直登と赤岬がいつから、『侵入者』からこの街を守っているのかを知らなかった。

 これはいい機会だと、勇気を振り絞って自分から話題を切り出す。


「あ、あの……。お二人は、い、いつから、『侵入者』と……?」


「俺はそうだな……。子供の時からだよ。ほんと小さい時。幼稚園くらいだったかな? 親父に連れられて『侵入者』との戦い連れていかれたよ。んで、中学くらいから、めでたく一人立ちってわけだ」


「幼稚園から……!?」


「ああ。とんでもない親だったよ」


「因みに私も、その時くらいに『魔法少女』になったんだよね。直登が中学生だから、私は小学生くらいかな……。とずっと前のように感じるけど、そうでもないんだね」


 二人はずっと戦っていた。

 誰に知られることもなく、称賛されることもなく、陰に隠れて。赤岬が『魔法少女』は何の見返りもなく戦うと言っていたが、それは子供の時から続けられている赤岬は――やはり凄い人だ。

 自分も頑張ろうと、赤岬手製のピザを齧った。

 

「その時の赤岬は、『魔法少女』って聞いただけで、喜んでたもんな」


「うん、可愛かったねー」


「今もそんな変わってないけどな?」


「えっ!? ちょっと、それは私が可愛いってこと!?」


「んなわけあるか。『侵入者』と戦って喜んでるのは、今も昔も同じだって言いたいんだよ」


「少年の心を持ったまま大人になってるからねぇ」


「いや、お前、少女だろ……」


 性別変わってるじゃないかよ。

 『魔法少年』赤岬。

 ……確かにそっちの方がしっくりくる直登であった。


「なんか失礼なこと考えたでしょ!」


 赤岬が空になった皿の上に置かれていたカッターを手にして直登に向ける。


「自分で言ったんだろ」


 などと下らない話題に盛り上がりつつ三人は食事を終えた。直登が食後にと紅茶を作っていると、「ギィ」と、『機関』の扉が開いた。

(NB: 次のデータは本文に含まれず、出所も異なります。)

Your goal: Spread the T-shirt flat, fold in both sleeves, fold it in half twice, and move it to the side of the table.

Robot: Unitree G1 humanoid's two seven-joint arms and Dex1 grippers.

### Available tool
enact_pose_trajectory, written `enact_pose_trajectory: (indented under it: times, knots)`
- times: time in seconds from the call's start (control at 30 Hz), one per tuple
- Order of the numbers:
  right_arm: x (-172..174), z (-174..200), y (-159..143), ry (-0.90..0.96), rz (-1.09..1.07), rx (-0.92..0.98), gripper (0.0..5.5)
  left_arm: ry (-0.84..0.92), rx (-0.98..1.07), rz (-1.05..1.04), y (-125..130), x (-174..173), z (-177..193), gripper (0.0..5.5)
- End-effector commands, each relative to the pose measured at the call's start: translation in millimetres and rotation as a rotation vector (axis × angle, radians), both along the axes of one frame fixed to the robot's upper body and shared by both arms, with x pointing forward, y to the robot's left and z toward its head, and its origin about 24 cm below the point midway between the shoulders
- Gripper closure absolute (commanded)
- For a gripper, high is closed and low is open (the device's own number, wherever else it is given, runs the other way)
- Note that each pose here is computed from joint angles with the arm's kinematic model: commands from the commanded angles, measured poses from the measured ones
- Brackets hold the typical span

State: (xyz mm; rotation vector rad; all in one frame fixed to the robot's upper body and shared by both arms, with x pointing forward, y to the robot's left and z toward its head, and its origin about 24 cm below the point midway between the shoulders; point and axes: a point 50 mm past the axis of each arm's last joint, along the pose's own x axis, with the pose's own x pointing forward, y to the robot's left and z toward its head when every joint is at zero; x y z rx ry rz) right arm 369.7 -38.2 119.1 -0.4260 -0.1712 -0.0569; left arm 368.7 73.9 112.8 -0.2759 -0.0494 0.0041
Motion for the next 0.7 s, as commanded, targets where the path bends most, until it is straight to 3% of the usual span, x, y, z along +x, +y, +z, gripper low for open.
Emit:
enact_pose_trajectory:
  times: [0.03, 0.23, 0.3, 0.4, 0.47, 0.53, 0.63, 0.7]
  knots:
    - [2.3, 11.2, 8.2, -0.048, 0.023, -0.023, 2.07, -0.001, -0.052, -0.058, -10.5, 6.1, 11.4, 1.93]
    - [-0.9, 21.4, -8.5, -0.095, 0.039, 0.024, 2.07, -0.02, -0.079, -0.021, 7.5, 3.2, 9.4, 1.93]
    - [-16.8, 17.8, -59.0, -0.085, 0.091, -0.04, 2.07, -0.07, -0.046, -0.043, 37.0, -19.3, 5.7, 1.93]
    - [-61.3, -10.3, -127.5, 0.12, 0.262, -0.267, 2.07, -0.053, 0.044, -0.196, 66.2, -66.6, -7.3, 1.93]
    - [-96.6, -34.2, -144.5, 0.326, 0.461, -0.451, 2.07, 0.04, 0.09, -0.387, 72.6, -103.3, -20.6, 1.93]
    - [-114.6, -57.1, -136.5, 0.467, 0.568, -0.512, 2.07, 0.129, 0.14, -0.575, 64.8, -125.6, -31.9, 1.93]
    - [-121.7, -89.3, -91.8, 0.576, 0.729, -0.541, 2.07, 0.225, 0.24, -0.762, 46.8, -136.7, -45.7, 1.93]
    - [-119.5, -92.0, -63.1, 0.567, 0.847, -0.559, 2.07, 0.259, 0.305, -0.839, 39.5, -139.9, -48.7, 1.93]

 工場は休みなので、直登達以外誰もいない。しかし、堂々とした仕草で『機関』の内部に入ってくる人物は紛れもなく存在していた。

 すと、一瞬で内部の状況を確認した後――座ったままの桂葉の膝に、頬を擦り付けた。


「これが、これが新しい『魔法少女』かの! 眼鏡少女ではないか! いいのぉ。いいのぉ」


「ひ、ひぃ……。ふ、不審者、不審者……。た、助けて下さい!」


『機関』の中に、桂葉の助けを求める声が木霊した。